Banks in South Africa Fall Most Since December on Moody's

  • Ratings company says banks' earnings will be lower in 2016
  • Households strained by rising interest rates as economy slows

South Africa’s banking and insurance companies were among the biggest losers on the FTSE/JSE Africa All Share index Tuesday after Moody’s Investors Service predicted that bank earnings would be lower in the year ahead after the central bank increased interest rates.

“Borrowers’ reduced debt affordability will have a knock-on effect on banks’ asset quality, reversing the improving trend of non-performing loans during the past few years,” the ratings company said Monday in an e-mailed statement. “We expect the effects to show in lower earnings growth and weaker profit metrics.”

FirstRand Ltd., Africa’s biggest bank by value, and insurer Sanlam Ltd. were among the 10 worst-performing stocks on the benchmark all share index. The FTSE/JSE Africa Banks Index dropped 5.1 percent, the most since Dec. 11. The FTSE/JSE Africa Financial 15 Index fell 3.9 percent with only two of 16 members gaining.

“With rising interest rates, you’d expect some consumer pressure and rising credit losses or bad debts in terms of the banks -- that’s kind of expected,” Neelash Hansjee, banks analyst at Old Mutual Plc’s investment unit, said by phone from Cape Town. “2016 is going to be a tough year, the macros are going to be quite challenging.

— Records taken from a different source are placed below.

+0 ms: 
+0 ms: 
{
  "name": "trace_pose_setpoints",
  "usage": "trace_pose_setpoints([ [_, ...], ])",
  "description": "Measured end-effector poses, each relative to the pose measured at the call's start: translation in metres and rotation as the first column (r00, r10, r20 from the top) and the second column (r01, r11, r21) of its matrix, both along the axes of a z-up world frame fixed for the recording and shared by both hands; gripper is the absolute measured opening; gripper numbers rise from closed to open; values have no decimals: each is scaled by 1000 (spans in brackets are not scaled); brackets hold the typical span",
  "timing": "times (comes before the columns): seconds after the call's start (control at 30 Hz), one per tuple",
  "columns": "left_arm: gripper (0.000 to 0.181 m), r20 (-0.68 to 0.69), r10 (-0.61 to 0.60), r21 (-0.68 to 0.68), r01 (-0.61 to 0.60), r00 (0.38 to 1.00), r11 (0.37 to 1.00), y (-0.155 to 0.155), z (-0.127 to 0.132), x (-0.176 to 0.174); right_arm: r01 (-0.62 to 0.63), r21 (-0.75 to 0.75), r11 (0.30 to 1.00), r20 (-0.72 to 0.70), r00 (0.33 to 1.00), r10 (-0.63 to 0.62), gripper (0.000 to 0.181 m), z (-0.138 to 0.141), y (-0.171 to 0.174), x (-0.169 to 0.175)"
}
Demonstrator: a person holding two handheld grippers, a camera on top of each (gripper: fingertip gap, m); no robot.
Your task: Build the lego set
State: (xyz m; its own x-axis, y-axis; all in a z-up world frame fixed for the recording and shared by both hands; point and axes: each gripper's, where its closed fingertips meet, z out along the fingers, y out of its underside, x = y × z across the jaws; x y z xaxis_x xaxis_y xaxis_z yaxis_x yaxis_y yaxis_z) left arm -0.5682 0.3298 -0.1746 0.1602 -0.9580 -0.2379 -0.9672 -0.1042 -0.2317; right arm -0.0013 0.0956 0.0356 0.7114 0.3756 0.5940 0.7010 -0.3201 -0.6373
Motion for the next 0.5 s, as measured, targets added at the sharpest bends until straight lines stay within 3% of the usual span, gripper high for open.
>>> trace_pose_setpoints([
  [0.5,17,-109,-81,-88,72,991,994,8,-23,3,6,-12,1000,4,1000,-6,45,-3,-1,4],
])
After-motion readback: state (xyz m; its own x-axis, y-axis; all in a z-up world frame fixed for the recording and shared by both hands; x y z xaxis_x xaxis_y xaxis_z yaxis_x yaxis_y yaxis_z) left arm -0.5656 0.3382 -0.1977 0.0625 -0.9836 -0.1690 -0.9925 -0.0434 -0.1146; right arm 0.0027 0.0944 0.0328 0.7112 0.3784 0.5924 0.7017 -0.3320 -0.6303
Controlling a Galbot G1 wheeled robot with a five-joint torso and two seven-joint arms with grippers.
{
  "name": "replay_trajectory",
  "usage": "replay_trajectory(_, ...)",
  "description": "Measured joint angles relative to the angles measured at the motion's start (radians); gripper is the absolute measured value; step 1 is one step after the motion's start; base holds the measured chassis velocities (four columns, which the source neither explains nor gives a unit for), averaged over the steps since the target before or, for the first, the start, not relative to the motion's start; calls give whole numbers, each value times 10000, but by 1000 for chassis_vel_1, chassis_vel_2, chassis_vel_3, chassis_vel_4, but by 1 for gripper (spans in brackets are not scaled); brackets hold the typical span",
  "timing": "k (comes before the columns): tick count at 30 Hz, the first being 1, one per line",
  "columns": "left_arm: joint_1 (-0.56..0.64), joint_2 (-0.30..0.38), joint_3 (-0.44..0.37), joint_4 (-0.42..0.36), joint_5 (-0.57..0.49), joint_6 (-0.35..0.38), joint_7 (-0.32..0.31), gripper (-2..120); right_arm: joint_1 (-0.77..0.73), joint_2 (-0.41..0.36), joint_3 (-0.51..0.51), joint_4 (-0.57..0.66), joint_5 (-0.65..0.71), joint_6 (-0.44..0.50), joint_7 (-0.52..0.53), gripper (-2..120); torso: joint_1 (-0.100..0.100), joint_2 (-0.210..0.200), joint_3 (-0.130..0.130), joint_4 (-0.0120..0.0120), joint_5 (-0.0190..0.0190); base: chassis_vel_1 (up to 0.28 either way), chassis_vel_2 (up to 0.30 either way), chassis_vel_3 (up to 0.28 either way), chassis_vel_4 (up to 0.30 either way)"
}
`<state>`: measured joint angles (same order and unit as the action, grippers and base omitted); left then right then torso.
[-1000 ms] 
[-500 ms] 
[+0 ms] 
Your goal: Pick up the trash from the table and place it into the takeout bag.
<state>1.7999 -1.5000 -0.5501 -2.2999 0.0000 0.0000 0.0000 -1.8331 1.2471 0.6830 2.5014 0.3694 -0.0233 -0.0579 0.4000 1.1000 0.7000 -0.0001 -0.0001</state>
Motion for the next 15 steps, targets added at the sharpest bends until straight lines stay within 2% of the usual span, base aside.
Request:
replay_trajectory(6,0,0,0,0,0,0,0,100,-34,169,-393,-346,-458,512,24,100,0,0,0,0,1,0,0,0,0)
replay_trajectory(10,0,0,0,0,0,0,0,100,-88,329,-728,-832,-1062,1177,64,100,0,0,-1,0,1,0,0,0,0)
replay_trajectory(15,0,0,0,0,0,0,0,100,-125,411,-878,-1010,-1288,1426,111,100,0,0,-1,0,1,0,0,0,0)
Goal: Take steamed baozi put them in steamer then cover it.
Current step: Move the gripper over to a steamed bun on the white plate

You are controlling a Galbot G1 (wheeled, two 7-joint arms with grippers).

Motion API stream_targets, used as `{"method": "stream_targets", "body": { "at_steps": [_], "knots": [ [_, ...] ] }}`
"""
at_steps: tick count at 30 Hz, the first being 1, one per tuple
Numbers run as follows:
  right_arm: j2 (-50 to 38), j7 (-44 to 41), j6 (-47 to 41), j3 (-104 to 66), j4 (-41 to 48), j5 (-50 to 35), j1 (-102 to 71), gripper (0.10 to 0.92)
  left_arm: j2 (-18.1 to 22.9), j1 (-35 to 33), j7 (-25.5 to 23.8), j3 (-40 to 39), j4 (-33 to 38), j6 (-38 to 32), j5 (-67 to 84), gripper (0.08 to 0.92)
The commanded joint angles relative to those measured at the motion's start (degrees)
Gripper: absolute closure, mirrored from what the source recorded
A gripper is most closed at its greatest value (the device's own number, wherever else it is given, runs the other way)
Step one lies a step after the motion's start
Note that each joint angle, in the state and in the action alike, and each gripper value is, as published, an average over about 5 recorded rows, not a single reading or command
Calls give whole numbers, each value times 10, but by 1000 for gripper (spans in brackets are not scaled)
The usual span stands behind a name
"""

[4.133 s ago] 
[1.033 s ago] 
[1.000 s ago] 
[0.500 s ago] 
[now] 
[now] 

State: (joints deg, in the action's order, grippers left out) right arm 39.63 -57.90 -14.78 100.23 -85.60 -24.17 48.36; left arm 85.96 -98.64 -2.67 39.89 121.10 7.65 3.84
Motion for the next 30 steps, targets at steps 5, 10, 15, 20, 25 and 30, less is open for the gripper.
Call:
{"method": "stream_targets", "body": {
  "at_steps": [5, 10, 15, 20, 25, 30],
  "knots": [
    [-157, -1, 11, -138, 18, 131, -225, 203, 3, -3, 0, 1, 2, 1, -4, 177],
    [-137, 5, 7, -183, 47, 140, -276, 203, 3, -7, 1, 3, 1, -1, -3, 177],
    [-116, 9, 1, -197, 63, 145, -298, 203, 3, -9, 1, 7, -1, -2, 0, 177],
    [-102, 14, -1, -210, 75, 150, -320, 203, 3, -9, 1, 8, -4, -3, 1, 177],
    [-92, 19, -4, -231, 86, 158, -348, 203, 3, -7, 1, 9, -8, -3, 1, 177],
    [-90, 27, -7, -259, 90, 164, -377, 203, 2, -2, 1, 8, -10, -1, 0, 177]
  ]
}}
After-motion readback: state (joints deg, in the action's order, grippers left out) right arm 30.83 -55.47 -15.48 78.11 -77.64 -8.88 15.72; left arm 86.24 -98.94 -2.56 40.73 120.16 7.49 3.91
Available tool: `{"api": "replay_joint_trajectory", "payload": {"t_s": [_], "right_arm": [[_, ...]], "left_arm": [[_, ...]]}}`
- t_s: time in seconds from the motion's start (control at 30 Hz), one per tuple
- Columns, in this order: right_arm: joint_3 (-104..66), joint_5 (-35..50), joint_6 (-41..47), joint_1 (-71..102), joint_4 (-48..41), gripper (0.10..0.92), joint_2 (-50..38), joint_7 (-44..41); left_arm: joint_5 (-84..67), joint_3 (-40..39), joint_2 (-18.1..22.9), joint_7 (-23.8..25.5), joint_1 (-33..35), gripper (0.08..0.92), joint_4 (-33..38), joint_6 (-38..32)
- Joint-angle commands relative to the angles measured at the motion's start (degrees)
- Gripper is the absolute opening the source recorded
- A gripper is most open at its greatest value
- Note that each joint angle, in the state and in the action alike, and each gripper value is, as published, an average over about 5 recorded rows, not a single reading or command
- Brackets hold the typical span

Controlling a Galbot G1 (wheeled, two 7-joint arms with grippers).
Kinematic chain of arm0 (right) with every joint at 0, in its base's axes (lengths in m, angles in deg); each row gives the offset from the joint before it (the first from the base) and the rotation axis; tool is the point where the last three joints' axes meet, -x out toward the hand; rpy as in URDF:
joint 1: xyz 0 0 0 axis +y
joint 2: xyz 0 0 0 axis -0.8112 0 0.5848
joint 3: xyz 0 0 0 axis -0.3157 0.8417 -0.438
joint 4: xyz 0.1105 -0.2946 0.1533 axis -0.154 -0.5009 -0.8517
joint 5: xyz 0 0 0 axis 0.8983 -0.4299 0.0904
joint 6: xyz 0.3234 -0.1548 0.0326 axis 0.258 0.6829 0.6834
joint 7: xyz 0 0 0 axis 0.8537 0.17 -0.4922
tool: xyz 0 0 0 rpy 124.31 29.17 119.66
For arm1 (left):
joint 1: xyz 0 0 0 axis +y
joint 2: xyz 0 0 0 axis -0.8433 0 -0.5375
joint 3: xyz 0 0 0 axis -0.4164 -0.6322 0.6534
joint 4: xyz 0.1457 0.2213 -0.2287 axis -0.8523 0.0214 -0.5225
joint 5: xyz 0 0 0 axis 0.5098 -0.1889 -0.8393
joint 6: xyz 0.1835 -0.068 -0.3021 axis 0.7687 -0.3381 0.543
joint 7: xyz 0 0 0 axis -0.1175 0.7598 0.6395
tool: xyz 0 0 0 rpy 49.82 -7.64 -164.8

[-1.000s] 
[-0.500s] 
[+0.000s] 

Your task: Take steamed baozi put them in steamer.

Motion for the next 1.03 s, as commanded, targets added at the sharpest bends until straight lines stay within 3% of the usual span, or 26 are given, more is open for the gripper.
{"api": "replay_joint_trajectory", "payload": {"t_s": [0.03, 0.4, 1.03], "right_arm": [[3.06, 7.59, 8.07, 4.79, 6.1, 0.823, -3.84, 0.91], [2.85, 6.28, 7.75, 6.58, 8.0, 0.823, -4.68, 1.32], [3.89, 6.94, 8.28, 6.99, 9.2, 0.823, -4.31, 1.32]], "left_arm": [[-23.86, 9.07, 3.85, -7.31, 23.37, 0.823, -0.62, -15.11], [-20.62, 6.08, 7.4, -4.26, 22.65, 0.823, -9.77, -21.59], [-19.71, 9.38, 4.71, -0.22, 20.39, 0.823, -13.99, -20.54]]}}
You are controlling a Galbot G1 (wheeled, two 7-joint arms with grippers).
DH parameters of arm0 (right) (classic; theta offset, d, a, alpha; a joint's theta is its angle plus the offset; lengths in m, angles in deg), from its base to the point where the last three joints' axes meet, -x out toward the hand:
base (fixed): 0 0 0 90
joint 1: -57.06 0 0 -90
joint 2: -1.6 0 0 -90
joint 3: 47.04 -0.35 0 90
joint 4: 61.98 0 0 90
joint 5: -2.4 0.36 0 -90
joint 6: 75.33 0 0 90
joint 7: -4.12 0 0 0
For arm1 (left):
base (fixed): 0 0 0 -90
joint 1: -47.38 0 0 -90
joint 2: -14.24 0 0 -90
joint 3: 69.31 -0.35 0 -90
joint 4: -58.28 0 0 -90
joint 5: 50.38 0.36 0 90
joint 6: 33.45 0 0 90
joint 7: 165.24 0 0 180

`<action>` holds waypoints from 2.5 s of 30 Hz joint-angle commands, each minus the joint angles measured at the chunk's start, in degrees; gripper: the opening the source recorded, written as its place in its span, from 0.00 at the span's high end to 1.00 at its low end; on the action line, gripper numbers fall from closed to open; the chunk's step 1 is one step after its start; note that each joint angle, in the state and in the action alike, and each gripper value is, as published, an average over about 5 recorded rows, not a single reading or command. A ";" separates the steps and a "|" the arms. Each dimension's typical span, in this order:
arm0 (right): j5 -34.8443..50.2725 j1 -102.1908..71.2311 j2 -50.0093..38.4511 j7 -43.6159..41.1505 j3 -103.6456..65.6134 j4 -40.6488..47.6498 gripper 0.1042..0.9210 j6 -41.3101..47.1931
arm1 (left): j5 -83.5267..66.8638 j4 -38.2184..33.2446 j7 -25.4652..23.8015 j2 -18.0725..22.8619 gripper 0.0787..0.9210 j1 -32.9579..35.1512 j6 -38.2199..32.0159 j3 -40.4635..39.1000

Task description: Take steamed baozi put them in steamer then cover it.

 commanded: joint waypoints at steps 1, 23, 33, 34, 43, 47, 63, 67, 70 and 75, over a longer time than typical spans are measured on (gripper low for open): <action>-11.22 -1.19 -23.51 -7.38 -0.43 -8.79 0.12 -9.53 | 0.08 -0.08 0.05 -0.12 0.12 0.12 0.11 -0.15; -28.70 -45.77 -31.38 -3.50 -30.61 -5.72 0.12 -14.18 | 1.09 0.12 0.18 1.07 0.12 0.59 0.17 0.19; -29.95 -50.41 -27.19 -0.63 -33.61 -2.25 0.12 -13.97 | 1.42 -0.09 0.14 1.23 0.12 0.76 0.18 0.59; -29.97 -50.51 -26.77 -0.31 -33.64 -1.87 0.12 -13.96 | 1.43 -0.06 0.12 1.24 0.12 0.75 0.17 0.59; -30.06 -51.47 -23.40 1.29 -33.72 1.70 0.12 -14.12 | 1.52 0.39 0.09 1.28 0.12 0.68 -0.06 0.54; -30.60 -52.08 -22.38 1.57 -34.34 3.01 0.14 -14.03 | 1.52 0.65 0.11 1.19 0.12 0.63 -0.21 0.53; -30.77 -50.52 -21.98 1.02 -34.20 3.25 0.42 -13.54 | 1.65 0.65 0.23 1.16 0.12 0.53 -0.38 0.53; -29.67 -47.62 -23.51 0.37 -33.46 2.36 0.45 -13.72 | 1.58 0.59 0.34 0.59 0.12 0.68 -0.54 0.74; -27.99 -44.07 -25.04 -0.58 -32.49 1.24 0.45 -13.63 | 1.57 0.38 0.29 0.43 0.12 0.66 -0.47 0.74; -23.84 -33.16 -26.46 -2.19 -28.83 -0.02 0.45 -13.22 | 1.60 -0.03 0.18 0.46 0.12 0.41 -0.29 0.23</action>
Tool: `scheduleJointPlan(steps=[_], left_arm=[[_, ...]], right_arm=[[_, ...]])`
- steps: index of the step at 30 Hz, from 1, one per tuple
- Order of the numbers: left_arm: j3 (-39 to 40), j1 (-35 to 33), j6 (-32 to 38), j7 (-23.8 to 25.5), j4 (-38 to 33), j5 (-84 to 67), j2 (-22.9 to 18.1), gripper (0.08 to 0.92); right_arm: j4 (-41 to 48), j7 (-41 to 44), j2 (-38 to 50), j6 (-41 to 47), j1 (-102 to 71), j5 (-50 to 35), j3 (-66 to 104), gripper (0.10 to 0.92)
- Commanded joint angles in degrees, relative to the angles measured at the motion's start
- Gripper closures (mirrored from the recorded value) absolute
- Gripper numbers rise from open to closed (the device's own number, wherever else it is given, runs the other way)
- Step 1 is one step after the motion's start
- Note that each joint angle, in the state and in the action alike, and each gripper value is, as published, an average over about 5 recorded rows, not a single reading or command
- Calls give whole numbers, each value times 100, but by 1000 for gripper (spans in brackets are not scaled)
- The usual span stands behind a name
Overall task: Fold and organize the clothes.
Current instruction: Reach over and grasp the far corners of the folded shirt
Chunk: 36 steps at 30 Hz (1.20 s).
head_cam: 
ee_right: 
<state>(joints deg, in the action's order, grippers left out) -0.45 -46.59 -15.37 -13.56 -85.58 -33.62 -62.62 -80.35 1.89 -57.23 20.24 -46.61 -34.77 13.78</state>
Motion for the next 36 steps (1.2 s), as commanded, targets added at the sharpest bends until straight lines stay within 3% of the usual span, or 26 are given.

We expect some pressure on revenue in a low-growth environment.”

The South African Reserve Bank increased its benchmark interest rate by 50 basis points to 6.75 percent on Jan. 28. Lenders must also contend with a slowing economy, higher funding costs, reduced demand for debt and global Basel III requirements that force them to hold more capital.

“The one controllable lever is cost management and it will be interesting to see how this is managed,” Hansjee said. “The outlook is very challenging at this point.”